Web2Cit/Docs/Templates

From Meta, a Wikimedia project coordination wiki

Translation templates are based on specific webpages and include a series of translation procedures for each translation field. These translation procedures include a series of selection and and transformation steps which specify how to extract values from the template webpage and how to transform them to get valid outputs for the corresponding translation field.

Although translation templates are based on specific webpages, they may be used to translate other webpages from the same domain, according to the applicability criteria outlined below.

Multiple translation templates may be defined for a website/domain. As introduced in the Basics documentation page, when a target webpage is given to Web2Cit for translation, translation templates belonging to the same URL path patterns as the target web page are tried one after the other until one that applies is found.

Template definition

The templates configuration file for a website or domain may include one or more translation templates.

Template path

Each translation template is defined based on a specific webpage. This webpage's path is the translation template's path.

If multiple translation templates have been defined for the same or equivalent template paths, Web2Cit core only considers the first one and ignores the others.

Note that query strings are used by Web2Cit (i.e., they are passed to selection steps such as Citoid, XPath, and URL), but fragment identifiers are ignored.

Template label

Optionally, translation templates may have a label, which help Web2Cit collaborators understand why the template may have been defined.

Template fields

Translation templates include a series of template fields, matching the translation fields supported by Web2Cit. See our Fields documentation for a list of supported template fields and corresponding valid outputs.

Each template field has a validation rule, indicating what translation outputs are valid for that field.

If multiple template fields are defined for the same translation field, Web2Cit core currently considers the first one only.

Field requirement

Template fields may be marked as required or not. A required field is a field that must return a valid output for the template that it belongs to to be marked as applicable for the target webpage.

Mandatory fields

Mandatory fields are fields that must always be present in a translation template. Translation templates that do not include them will be ignored by Web2Cit. These fields are itemType and title.

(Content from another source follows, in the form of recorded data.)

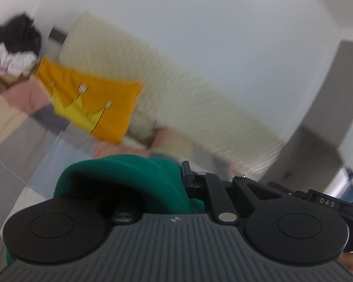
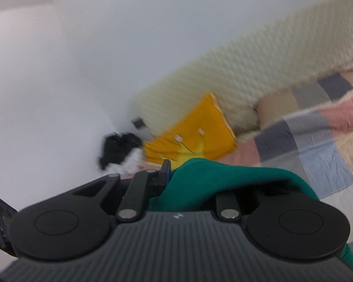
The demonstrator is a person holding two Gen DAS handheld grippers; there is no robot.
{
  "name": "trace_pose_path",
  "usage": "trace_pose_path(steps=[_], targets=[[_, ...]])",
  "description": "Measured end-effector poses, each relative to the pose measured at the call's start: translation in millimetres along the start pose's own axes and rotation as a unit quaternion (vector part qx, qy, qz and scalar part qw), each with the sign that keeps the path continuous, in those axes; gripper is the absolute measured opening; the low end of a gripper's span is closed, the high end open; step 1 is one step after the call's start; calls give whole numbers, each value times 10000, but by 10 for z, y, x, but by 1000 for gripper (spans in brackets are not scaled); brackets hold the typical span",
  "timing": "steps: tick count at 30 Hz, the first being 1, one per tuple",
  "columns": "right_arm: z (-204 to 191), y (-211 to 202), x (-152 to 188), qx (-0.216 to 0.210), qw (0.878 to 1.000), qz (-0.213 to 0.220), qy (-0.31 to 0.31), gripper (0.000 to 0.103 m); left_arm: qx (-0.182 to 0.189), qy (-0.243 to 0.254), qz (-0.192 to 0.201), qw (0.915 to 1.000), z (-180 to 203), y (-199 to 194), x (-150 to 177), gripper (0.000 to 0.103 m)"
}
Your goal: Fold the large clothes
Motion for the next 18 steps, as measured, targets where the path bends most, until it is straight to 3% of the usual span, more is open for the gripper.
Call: trace_pose_path(steps=[3, 8, 13, 18], targets=[[365, 643, 345, 254, 9992, -313, 55, 22, -222, -148, -485, 9985, -728, 1024, 416, 11], [1019, 1588, 996, 546, 9945, -825, 341, 21, -362, -349, -1031, 9934, -1693, 2108, 1024, 11], [1262, 1713, 1380, 808, 9878, -1243, 484, 22, -418, -348, -1406, 9886, -2054, 2458, 1307, 15], [1559, 1931, 1692, 1112, 9768, -1633, 831, 24, -471, -152, -1674, 9846, -2033, 2526, 1421, 17]])
Point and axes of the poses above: each gripper's, at about its wrist camera, not at the fingertips, and y roughly the way its jaws point, z to its right, x to its underside, the point moved 9 cm from there along y, roughly the way its jaws point, and after that the axes turned 2 degrees about x, right-handed, at the moved point
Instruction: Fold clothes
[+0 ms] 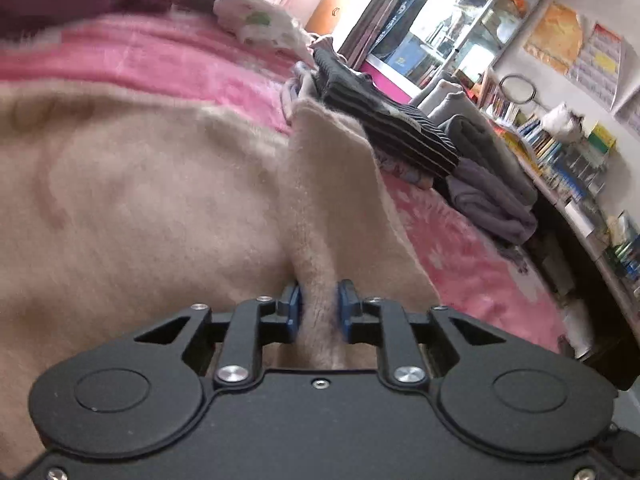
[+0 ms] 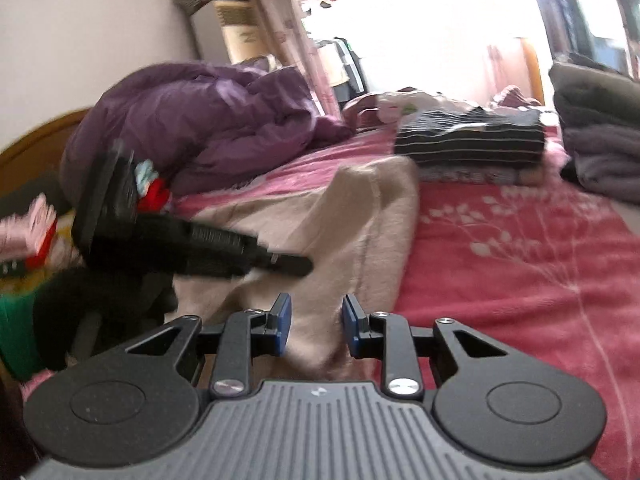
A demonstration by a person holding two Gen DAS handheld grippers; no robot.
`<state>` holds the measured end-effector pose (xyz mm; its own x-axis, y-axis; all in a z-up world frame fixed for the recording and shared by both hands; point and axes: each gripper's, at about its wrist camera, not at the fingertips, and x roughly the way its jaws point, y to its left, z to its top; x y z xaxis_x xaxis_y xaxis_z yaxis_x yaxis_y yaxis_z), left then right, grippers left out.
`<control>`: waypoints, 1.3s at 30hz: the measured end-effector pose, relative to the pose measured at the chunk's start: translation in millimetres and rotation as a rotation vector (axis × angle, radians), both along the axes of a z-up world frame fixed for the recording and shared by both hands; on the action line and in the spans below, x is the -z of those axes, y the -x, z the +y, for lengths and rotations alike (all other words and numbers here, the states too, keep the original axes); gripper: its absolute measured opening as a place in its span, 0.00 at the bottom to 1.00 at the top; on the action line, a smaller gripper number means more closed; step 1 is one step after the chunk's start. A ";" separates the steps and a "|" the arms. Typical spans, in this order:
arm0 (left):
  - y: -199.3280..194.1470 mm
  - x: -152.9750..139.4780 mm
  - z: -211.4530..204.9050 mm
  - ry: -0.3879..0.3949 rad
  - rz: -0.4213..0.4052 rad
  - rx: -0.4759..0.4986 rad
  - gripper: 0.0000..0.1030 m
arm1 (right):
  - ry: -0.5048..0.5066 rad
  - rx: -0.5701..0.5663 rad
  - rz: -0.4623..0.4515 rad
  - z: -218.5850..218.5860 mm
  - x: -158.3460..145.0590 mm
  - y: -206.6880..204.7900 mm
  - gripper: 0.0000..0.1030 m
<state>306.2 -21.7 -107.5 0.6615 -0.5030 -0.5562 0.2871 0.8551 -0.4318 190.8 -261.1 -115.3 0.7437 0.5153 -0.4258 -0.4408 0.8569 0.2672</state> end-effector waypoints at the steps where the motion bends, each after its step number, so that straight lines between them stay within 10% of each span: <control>1: 2.1 -8.2 -1.1 -0.049 -0.046 -0.019 0.33 | 0.021 -0.008 -0.004 4.3 1.1 1.0 0.29; 11: -65.4 -49.4 -44.7 -0.152 -0.269 -0.003 0.33 | 0.077 -0.014 -0.012 12.4 5.9 -0.3 0.30; 16: -123.4 -2.5 -79.6 -0.356 -0.079 0.018 0.37 | 0.087 -0.008 -0.006 9.9 7.1 -1.2 0.29; 20: -122.9 -7.8 -80.9 -0.358 -0.087 0.004 0.36 | 0.070 -0.002 0.004 6.1 6.8 -3.6 0.29; 35: 111.6 -23.8 10.8 -0.143 -0.057 -0.064 0.37 | 0.102 -0.081 -0.072 -6.6 -11.0 37.1 0.31; 39: 160.2 -8.5 -0.1 -0.187 -0.041 -0.010 0.37 | 0.185 -0.177 -0.047 6.7 0.9 66.9 0.30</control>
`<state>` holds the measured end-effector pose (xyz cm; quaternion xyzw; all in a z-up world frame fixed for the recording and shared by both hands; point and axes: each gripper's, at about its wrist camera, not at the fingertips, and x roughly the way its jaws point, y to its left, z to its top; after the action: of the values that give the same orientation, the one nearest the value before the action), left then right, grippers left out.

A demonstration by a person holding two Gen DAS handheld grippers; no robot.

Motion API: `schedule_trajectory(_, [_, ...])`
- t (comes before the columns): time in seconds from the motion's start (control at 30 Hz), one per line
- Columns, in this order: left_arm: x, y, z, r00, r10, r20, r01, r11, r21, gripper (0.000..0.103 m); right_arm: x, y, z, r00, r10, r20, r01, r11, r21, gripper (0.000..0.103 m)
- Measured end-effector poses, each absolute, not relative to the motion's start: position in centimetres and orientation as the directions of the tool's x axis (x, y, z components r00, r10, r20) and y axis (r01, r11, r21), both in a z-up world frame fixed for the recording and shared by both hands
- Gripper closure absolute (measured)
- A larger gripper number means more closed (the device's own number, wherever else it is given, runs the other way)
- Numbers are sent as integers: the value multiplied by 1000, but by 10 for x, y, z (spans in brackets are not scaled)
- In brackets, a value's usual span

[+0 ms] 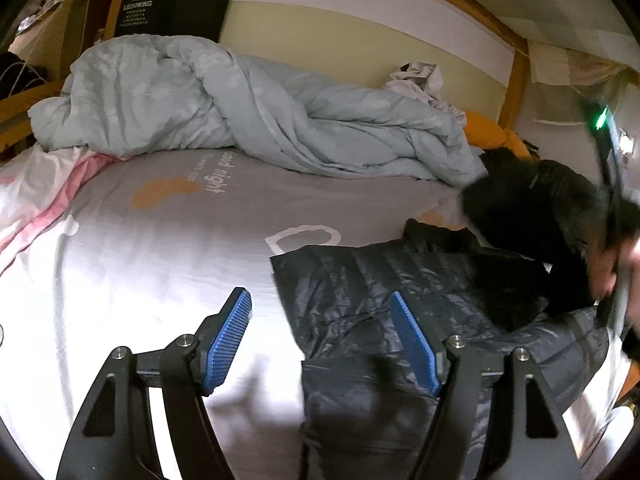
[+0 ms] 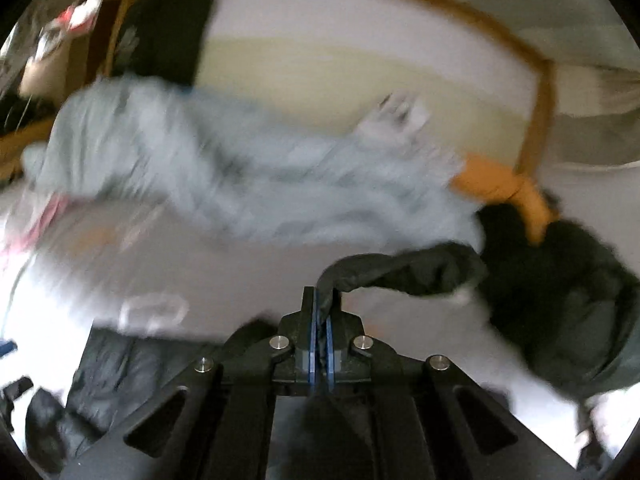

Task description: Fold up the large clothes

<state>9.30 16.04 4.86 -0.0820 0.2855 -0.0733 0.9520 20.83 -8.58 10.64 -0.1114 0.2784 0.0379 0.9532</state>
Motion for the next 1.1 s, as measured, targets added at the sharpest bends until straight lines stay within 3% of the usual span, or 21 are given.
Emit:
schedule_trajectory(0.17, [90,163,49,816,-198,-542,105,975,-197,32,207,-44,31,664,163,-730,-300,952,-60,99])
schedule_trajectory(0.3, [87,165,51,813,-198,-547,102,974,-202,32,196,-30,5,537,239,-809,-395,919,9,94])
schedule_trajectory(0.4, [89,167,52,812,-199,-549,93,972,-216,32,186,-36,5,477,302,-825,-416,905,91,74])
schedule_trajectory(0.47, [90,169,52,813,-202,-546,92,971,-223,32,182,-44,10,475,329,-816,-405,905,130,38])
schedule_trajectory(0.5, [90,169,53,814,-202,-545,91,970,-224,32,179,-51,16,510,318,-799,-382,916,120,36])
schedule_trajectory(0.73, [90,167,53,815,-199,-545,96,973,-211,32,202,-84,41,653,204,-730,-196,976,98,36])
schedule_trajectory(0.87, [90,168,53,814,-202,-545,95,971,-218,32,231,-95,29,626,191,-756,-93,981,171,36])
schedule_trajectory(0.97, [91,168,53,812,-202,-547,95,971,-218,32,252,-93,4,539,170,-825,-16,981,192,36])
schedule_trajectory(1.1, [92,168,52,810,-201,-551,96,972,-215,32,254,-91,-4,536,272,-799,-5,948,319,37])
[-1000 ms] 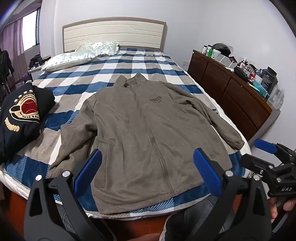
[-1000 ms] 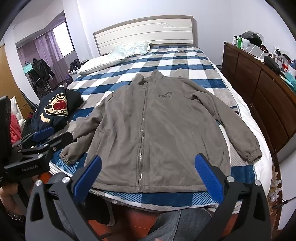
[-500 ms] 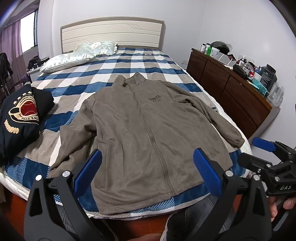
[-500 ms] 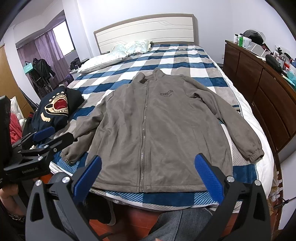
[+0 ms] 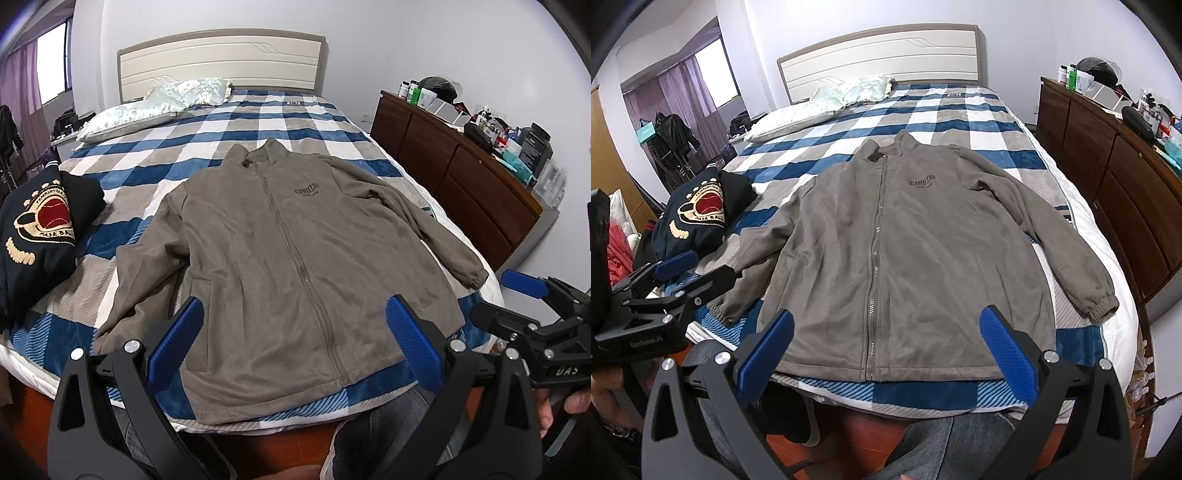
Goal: Fold large clothes
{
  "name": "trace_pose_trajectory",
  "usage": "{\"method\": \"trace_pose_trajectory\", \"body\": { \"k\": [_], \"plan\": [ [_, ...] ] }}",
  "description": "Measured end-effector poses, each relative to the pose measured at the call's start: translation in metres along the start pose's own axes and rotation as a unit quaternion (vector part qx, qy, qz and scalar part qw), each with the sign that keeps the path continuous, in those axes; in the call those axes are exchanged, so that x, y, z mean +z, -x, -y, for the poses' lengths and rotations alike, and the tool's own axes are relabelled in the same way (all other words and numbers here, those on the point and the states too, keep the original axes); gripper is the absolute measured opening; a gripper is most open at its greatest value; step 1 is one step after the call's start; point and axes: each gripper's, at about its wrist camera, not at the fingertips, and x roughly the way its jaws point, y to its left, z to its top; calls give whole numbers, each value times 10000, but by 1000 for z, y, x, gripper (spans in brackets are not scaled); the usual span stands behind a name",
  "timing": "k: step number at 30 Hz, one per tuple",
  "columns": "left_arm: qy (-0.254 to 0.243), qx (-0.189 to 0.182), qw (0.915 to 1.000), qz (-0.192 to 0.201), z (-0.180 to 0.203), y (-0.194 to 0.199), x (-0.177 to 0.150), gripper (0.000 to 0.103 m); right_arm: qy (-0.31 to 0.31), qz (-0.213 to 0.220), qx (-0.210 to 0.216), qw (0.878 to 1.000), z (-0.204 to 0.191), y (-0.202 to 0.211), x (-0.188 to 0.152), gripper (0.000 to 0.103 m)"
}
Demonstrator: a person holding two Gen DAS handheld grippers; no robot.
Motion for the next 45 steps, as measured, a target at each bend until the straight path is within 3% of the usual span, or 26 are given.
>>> {"method": "trace_pose_trajectory", "body": {
  "k": [6, 7, 9, 16, 22, 26, 30, 37, 45],
  "plan": [
    [76, -182, 9995, 247, 1, 1, -4, 96, 105, -60, -23, 9999, -2, -6, -4, 99],
    [-18, -134, 9986, 506, 2, 3, -3, 96, 83, -62, -5, 9999, -2, -6, -4, 99],
    [29, -192, 9983, 555, 1, 3, -3, 96, 64, -51, 25, 10000, -2, -7, -5, 99],
    [197, -242, 9992, 260, -2, 1, -6, 96, 85, 37, 76, 9999, -3, -10, -8, 99],
    [364, -421, 9980, 295, -4, 2, -6, 96, 247, 320, 112, 9991, -3, -11, -13, 99],
    [329, -373, 9985, 224, -4, 0, -7, 96, 333, 500, 110, 9981, -1, -12, -16, 99],
    [-29, -39, 9999, 112, 4, -13, -13, 96, 297, 673, 88, 9973, 9, -17, -20, 99],
    [-235, -77, 9997, -11, 23, -41, -20, 96, -221, 588, 98, 9980, 63, -38, -26, 99],
    [-460, -252, 9983, -264, 47, -83, -26, 96, -995, 393, -434, 9933, 171, -68, -32, 99]
  ]
}}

Mandatory fields are also always marked as required.

Control field

The control field is a special type of template field that is not included in the template output. However, because the control field does count to decide whether a template is applicable or not for a given target webpage, it is useful to control which translation templates should be used to translate a given target webpage, in cases where URL path patterns cannot be used.

Translation procedures

Each template field may include one or more translation procedures (typically one). Translation procedures include a series of selection and transformation steps which respectively select elements on the target webpage that contain the relevant metadata, and transform them into a format that is valid for the current template field.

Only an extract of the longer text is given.